The influence of gender on the risk for subsequent ischemic events (i.e., myocardial infarction, stroke, critical limb ischemia) in patients with coronary (CAD), cerebrovascular (CVD) or peripheral artery disease (PAD) is not well known.
Patients and Methods:
FRENA is an ongoing, observational registry of consecutive outpatients with symptomatic CAD, CVD, or PAD. We compared the incidence of subsequent ischemic events according to gender.

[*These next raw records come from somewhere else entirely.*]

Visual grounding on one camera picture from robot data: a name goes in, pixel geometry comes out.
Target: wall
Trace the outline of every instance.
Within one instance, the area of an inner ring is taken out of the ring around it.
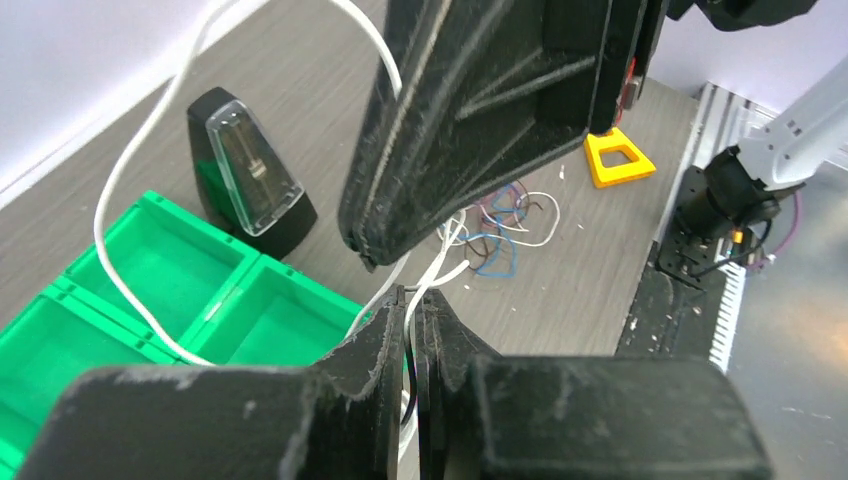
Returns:
[[[0,208],[164,82],[210,1],[0,2]],[[241,0],[208,43],[265,1]]]
[[[719,32],[697,8],[666,21],[649,75],[694,94],[707,81],[782,111],[848,54],[848,2],[819,0],[781,25]]]

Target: yellow object
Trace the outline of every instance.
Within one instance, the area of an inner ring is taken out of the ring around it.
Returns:
[[[630,182],[645,178],[657,171],[657,167],[630,141],[617,127],[602,136],[588,135],[583,141],[586,148],[586,158],[592,170],[592,180],[595,187],[604,188],[619,183]],[[623,153],[630,163],[615,167],[605,167],[601,155],[610,152]]]

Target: white toothed strip
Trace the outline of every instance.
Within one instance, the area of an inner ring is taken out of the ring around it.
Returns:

As of July 2008, 2607 patients had been enrolled, of whom 713 (27%) were women. Women were significantly older and had diabetes or hypertension more often than men. Over a mean follow-up of 14 months, 228 patients (8.7%) developed subsequent events (myocardial infarction 72; ischemic stroke 76; critical limb ischemia 98). Of these, 37 (16%) were fatal. On univariate analysis, women had an increased incidence of subsequent ischemic events than men (odds ratio: 1.3; 95% CI: 1.0-1.8). On multivariate analysis, any influence of gender had disappeared. The most common type of subsequent event was one that was identical to the patient’s initial manifestation, but women experienced events in the same vascular bed more often than men, particularly women initially presenting with CVD: 92% of women vs 62% of men with CVD had subsequent stroke (odds ratio: 6.5; 95% CI: 1.5-4.7).
Women had a higher incidence of subsequent ischemic events in the same vascular bed than men, particularly those with CVD. They also had a worse outcome than men, but this may be explained by the confounding effect of additional variables.